Data for this task:
————————

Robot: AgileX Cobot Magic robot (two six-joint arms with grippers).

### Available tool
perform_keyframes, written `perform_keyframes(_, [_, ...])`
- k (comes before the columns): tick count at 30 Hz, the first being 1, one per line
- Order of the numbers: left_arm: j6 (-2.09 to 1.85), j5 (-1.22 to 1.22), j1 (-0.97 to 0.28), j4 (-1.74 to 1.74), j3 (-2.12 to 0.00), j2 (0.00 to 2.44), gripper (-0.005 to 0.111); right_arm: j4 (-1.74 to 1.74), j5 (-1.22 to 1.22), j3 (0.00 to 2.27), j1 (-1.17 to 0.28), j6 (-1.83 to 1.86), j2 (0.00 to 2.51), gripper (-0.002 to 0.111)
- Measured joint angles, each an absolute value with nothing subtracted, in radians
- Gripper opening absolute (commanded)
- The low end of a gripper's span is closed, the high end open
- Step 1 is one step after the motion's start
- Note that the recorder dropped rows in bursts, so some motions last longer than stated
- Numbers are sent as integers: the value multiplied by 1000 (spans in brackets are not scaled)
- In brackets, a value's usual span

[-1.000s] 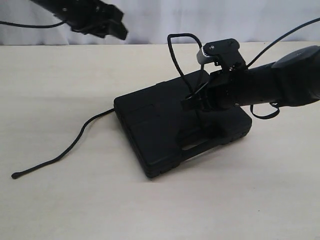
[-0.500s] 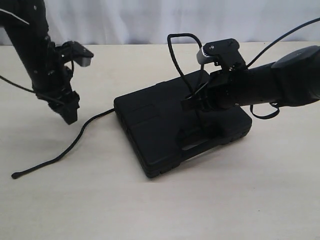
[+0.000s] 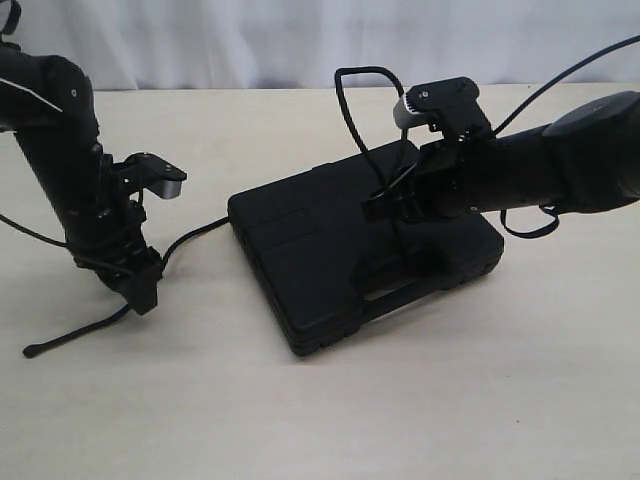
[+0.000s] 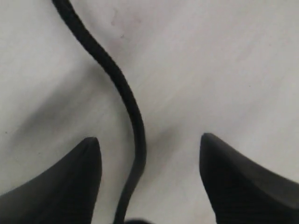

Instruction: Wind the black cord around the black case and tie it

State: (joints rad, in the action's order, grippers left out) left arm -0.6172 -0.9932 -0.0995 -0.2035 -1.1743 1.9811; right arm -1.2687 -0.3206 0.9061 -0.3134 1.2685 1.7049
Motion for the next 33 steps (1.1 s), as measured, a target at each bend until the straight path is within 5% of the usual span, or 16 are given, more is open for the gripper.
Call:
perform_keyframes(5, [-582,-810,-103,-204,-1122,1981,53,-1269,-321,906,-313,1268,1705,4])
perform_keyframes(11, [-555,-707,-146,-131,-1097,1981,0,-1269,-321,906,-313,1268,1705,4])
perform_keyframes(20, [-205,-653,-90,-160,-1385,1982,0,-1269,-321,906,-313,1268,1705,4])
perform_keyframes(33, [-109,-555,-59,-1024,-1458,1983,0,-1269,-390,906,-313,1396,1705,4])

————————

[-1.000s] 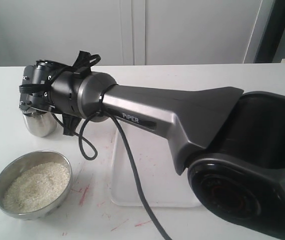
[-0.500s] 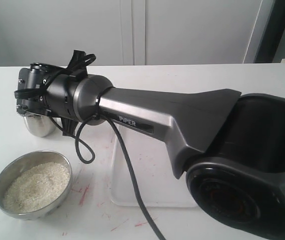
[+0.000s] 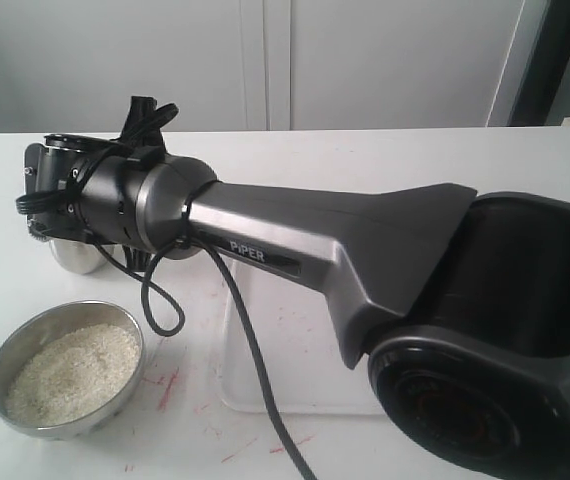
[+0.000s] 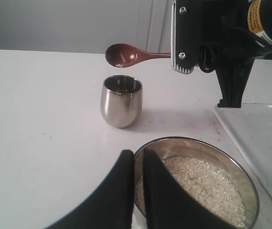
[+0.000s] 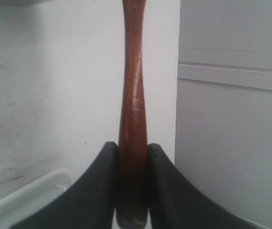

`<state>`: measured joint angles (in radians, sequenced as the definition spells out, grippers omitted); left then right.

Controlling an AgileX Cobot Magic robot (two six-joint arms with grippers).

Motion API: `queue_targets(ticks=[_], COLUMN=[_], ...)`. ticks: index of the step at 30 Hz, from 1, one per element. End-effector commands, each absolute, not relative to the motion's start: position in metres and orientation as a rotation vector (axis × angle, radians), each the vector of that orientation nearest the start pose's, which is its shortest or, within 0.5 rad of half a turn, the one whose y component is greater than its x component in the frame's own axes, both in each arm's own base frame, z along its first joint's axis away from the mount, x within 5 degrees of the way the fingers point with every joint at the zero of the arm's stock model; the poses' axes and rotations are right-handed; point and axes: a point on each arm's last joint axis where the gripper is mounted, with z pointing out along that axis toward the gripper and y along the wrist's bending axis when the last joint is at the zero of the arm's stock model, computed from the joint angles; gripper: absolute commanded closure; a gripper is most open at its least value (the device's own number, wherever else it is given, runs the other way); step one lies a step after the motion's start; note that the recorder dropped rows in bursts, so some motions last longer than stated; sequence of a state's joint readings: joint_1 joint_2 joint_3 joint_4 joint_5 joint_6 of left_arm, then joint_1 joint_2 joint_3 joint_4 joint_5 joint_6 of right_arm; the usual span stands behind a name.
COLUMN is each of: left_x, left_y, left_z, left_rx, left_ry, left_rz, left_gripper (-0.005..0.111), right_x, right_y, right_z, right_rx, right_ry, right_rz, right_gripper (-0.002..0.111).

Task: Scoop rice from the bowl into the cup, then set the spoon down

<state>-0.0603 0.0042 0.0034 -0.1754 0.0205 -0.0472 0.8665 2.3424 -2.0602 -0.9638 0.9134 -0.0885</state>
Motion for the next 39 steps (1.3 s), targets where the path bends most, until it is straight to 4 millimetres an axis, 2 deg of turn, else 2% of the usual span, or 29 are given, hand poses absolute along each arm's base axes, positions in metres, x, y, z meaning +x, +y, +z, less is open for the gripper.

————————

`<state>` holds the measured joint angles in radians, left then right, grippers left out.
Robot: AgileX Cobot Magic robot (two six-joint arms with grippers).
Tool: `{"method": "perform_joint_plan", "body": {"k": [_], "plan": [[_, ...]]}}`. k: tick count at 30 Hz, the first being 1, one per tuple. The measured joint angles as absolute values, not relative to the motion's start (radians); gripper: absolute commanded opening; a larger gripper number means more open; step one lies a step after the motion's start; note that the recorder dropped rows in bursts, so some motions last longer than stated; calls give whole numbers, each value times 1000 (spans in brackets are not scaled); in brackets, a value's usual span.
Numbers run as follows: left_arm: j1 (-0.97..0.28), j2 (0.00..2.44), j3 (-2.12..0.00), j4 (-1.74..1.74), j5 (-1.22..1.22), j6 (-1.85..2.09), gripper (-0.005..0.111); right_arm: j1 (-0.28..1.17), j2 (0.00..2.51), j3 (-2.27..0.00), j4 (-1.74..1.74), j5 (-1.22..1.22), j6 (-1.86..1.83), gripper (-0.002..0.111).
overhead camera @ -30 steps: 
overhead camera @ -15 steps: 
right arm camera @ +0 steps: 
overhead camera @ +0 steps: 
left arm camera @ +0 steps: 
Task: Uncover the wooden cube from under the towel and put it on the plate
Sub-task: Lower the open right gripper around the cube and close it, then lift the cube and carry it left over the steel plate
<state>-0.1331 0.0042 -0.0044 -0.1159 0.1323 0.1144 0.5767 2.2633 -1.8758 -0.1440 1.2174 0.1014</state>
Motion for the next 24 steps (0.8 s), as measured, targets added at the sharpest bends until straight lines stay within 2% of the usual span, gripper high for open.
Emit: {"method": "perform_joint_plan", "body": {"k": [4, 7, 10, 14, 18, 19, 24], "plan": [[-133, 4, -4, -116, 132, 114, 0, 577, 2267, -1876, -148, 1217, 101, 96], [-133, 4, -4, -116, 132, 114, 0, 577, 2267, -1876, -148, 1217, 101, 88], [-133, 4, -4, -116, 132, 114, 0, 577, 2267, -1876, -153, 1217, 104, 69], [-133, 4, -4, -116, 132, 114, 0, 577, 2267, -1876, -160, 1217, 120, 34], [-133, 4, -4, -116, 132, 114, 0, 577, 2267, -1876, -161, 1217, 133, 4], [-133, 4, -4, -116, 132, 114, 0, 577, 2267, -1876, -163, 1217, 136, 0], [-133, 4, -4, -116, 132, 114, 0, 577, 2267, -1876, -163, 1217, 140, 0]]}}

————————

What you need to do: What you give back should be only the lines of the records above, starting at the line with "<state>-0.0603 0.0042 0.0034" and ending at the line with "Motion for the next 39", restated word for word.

Response box:
<state>-0.0603 0.0042 0.0034 -0.1754 0.0205 -0.0472 0.8665 2.3424 -2.0602 -0.9638 0.9134 -0.0885</state>
Motion for the next 39 steps (1.3 s), targets where the path bends most, until it is straight to 4 millimetres an axis, 2 deg of turn, else 2% of the usual span, or 29 are given, hand poses absolute along each arm's base axes, positions in metres, x, y, z meaning +x, +y, +z, less is open for the gripper.

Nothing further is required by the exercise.